For conspicuous gallantry and intrepidity at the risk of his life above and beyond the call of duty: Specialist Four Leslie H. Sabo Jr. distinguished himself by conspicuous acts of gallantry and intrepidity above and beyond the call of duty at the cost of his own life while serving as a rifleman in Company B, 3d Battalion, 506th Infantry, 101st Airborne Division in Se San, Cambodia, on May 10, 1970. On that day, Specialist Four Sabo and his platoon were conducting a reconnaissance patrol when they were ambushed from all sides by a large enemy force. Without hesitation, Specialist Four Sabo charged an enemy position, killing several enemy soldiers.

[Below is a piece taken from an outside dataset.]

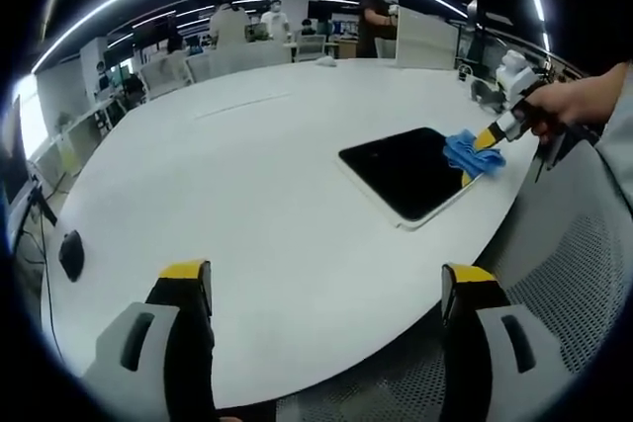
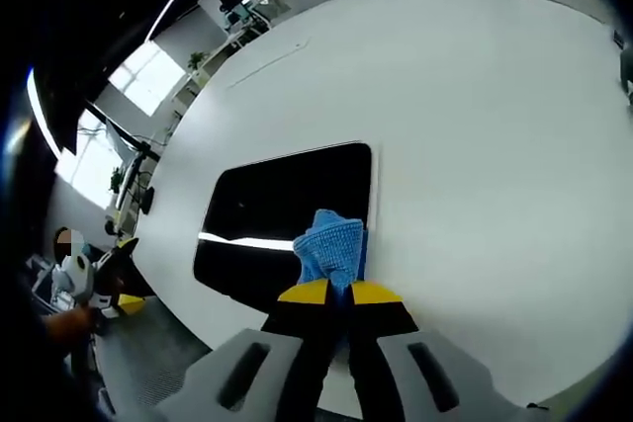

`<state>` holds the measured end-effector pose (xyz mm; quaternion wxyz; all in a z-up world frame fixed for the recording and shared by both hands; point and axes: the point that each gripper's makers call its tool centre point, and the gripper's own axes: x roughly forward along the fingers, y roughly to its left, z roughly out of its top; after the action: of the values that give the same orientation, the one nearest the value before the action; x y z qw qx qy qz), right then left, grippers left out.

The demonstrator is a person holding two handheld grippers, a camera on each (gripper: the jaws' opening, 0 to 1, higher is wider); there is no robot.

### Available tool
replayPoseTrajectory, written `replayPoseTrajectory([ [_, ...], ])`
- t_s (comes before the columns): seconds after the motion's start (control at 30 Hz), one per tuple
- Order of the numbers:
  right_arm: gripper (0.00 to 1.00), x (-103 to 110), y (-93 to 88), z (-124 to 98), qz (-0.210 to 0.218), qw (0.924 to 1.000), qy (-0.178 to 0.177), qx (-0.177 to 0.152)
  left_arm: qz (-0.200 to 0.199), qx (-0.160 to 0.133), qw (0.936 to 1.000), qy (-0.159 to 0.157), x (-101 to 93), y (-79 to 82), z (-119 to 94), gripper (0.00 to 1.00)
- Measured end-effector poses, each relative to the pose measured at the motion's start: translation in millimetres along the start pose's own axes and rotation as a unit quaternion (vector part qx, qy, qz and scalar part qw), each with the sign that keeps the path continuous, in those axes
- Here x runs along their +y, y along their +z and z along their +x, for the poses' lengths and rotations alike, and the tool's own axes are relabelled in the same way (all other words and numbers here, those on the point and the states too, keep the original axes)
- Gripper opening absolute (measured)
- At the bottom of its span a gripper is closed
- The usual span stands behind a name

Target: Wipe the mirror surface with the cleaning cloth until all visible marks leave the cleaned area.

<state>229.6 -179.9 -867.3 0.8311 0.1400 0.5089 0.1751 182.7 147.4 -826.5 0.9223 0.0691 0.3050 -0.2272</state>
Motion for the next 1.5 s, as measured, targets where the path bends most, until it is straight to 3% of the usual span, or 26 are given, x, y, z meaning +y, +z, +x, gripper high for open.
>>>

Immediately thereafter, he assaulted an enemy flanking force, successfully drawing their fire away from friendly soldiers and ultimately forcing the enemy to retreat. In order to re-supply ammunition, he sprinted across an open field to a wounded comrade. As he began to reload, an enemy grenade landed nearby. Specialist Four Sabo picked it up, threw it, and shielded his comrade with his own body, thus absorbing the brunt of the blast and saving his comrade's life. Seriously wounded by the blast, Specialist Four Sabo nonetheless retained the initiative and then single-handedly charged an enemy bunker that had inflicted severe damage on the platoon, receiving several serious wounds from automatic weapons fire in the process. Now mortally injured, he crawled towards the enemy emplacement and, when in position, threw a grenade into the bunker. The resulting explosion silenced the enemy fire, but also ended Specialist Four Sabo's life. His indomitable courage and complete disregard for his own safety saved the lives of many of his platoon members. Specialist Four Sabo's extraordinary heroism and selflessness, above and beyond the call of duty, at the cost of his life, are in keeping with the highest traditions of military service and reflect great credit upon himself, Company B, 3d Battalion, 506th Infantry, 101st Airborne Division, and the United States Army.